Die verstörten Anleger

Der onvista-Börsenfuchs · Uhr (aktualisiert: Uhr)

Hallo Leute! Wie geht’s denn so, trotz allem noch gut drauf? Am Wochenende ist mir wieder mal klar gemacht worden, dass man sich auch über sinkende Preise total ärgern kann (im Gegensatz zu den Lockangeboten der Möbel- und Autohäuser). Damit meine ich meine Mitmenschen und den Aktienmarkt. Der Rekord-Fehlstart vom Dax (keiner hatte das so erwartet) treibt manchen Privatanleger fast zur Verzweiflung. Am Samstag erreichte mich der Brief eines mittelalten Geschäftsmanns aus dem Hessischen, der mir lang und breit sein Unverständnis der Kursschwäche beschreibt, Analysten und Journalisten beschimpft, zum Schluss seine Ratlosigkeit zugibt. Er könne sich selbst „in den Arsch beißen“, weil er im Herbst wieder eingestiegen sei. Und dann hat er mir noch eine Liste mit Fragen beigelegt.

Am Sonntag spricht mich ein Nachbar (Software-Experte) auf der Straße an, hämisch grinsend, weil er meinem Optimismus nie getraut hat: „Und jetzt? Ganz schön auf die Schnauze gefallen, oder? Das wird noch schlimmer, passen Sie mal auf!“ Er selbst will erst dann wieder in Aktien investieren, wenn sie auf dem Tief angekommen sind (mit seinem Daumen winkt er nach unten). Dann gibt er immerhin zu, absolut unsicher zu sein, was er momentan mit seiner Kohle machen soll.
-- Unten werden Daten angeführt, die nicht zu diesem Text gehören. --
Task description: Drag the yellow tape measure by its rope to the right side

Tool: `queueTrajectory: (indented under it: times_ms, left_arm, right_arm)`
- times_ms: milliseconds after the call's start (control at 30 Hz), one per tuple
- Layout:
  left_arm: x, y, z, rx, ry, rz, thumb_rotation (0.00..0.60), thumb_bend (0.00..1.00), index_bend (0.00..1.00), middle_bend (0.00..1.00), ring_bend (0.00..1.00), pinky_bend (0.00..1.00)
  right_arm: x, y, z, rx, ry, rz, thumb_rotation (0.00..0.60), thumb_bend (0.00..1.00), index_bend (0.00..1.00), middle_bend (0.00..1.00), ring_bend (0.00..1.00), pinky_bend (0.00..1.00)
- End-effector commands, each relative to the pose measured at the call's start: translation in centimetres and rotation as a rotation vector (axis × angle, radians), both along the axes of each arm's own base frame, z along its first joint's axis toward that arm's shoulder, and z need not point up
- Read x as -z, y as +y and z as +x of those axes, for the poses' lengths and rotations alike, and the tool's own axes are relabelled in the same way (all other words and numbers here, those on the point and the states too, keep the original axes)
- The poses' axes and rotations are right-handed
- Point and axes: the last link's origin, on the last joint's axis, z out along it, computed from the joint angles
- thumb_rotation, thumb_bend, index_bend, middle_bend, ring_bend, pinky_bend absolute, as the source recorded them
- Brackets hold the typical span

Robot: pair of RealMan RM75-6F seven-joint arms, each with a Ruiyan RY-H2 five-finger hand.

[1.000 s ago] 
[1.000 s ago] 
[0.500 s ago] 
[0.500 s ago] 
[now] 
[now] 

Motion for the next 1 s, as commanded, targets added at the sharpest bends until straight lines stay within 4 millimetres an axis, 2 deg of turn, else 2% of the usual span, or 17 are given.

Denn es drängt sich ja nix auf.

Gar nicht so leicht, darauf richtig zu reagieren. So unterschiedlich die beiden ticken - jeder glaubt, viel Ahnung von der Börse zu haben. Der Hesse gibt aber zu, nicht mit Stop-Loss zu arbeiten, und mein Nachbar träumt davon, die Tiefstände zu erwischen. Die wichtigste Antwort in jedem Fall muss sein, dass kein Mensch wissen kann, wohin der Dax morgen und übermorgen marschiert. Klar, darauf kannst du keine Strategie aufbauen. Und beiden schreibe/sage ich dann, die wichtigsten Trendfaktoren seien doch ziemlich unverändert: Trotz China wird die Weltwirtschaft 2016 langsam weiter wachsen, die Geldpolitik von Draghi, aber auch von Yellen aktienfreundlich bleiben, kein Inflation oder Deflation drohen. Und nix zu sehen von starker Konkurrenz für die Aktienanlage. Okay, die Politik bleibt völlig unberechenbar. Aber auch das ist nicht neu, hatten wir 2015 schon. Die Krisen und Kriege sind Unsicherheitsfaktoren, sind gegenwärtig jedoch kein überraschendes Element, das einen Absturz von Dax & Co. wie erlebt rechtfertigt.

Ich gebe ja zu: Eine voll befriedigende Beurteilung der Schock-Woche habe auch ich nicht. Und selbst so ein alter Fuchs wird nachdenklich, auch deshalb, weil die Tiefkurse nachbörslich am späten Freitagabend markiert worden sind. Ein schlechtes Omen für die neue Woche? Die ersten heutigen Kurse lassen aufatmen. Dem Hessen habe ich übrigens Gelassenheit empfohlen, er soll nicht so kurzfristig denken. Und meinem Nachbarn habe ich zugerufen, er sollte vielleicht doch jetzt schon zuschlagen, statt auf noch tiefere Tiefs zu warten.